§ **DATA EXCERPT**:
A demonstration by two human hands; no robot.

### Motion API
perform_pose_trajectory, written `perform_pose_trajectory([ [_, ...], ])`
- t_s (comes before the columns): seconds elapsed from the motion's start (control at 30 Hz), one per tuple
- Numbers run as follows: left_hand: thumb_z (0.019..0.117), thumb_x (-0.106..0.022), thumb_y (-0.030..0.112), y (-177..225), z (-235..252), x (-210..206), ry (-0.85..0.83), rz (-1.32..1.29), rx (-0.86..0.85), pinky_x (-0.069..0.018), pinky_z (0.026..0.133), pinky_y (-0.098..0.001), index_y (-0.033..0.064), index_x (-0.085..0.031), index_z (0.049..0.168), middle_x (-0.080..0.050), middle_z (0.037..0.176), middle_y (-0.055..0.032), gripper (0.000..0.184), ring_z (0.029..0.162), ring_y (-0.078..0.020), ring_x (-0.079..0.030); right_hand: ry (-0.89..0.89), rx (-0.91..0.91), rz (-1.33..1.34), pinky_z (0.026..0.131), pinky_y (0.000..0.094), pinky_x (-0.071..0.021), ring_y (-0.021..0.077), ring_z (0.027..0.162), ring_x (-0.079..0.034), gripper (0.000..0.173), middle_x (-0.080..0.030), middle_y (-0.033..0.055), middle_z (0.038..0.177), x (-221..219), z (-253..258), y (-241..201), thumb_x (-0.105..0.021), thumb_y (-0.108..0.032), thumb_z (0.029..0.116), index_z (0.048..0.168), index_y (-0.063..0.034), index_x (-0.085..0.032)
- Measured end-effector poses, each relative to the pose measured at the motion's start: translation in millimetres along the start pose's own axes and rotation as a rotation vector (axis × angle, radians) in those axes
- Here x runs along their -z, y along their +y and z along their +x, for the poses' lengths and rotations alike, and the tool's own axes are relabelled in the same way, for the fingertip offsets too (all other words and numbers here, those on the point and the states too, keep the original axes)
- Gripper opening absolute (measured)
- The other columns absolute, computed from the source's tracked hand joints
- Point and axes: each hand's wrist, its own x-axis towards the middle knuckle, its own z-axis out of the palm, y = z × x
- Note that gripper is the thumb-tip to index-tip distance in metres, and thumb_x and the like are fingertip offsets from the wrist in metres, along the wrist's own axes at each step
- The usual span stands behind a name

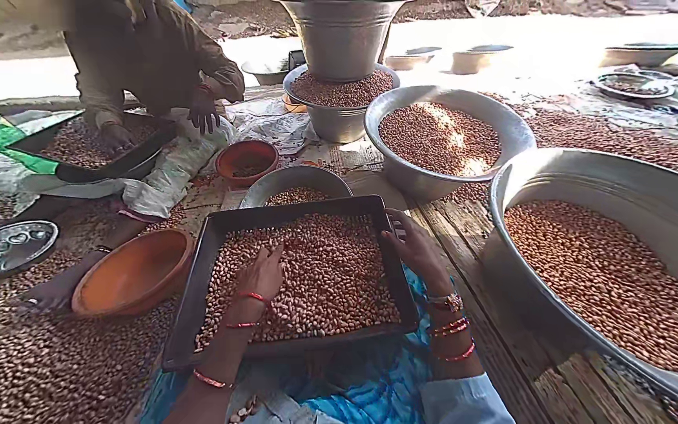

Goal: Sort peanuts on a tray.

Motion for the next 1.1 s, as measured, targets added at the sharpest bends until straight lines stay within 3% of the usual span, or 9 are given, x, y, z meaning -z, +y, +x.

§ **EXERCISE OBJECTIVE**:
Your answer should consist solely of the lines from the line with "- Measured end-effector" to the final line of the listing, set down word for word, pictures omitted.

§ **OUTPUT OF THE TASK**:
- Measured end-effector poses, each relative to the pose measured at the motion's start: translation in millimetres along the start pose's own axes and rotation as a rotation vector (axis × angle, radians) in those axes
- Here x runs along their -z, y along their +y and z along their +x, for the poses' lengths and rotations alike, and the tool's own axes are relabelled in the same way, for the fingertip offsets too (all other words and numbers here, those on the point and the states too, keep the original axes)
- Gripper opening absolute (measured)
- The other columns absolute, computed from the source's tracked hand joints
- Point and axes: each hand's wrist, its own x-axis towards the middle knuckle, its own z-axis out of the palm, y = z × x
- Note that gripper is the thumb-tip to index-tip distance in metres, and thumb_x and the like are fingertip offsets from the wrist in metres, along the wrist's own axes at each step
- The usual span stands behind a name


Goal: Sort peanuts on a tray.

Motion for the next 1.1 s, as measured, targets added at the sharpest bends until straight lines stay within 3% of the usual span, or 9 are given, x, y, z meaning -z, +y, +x.

No more output will be produced.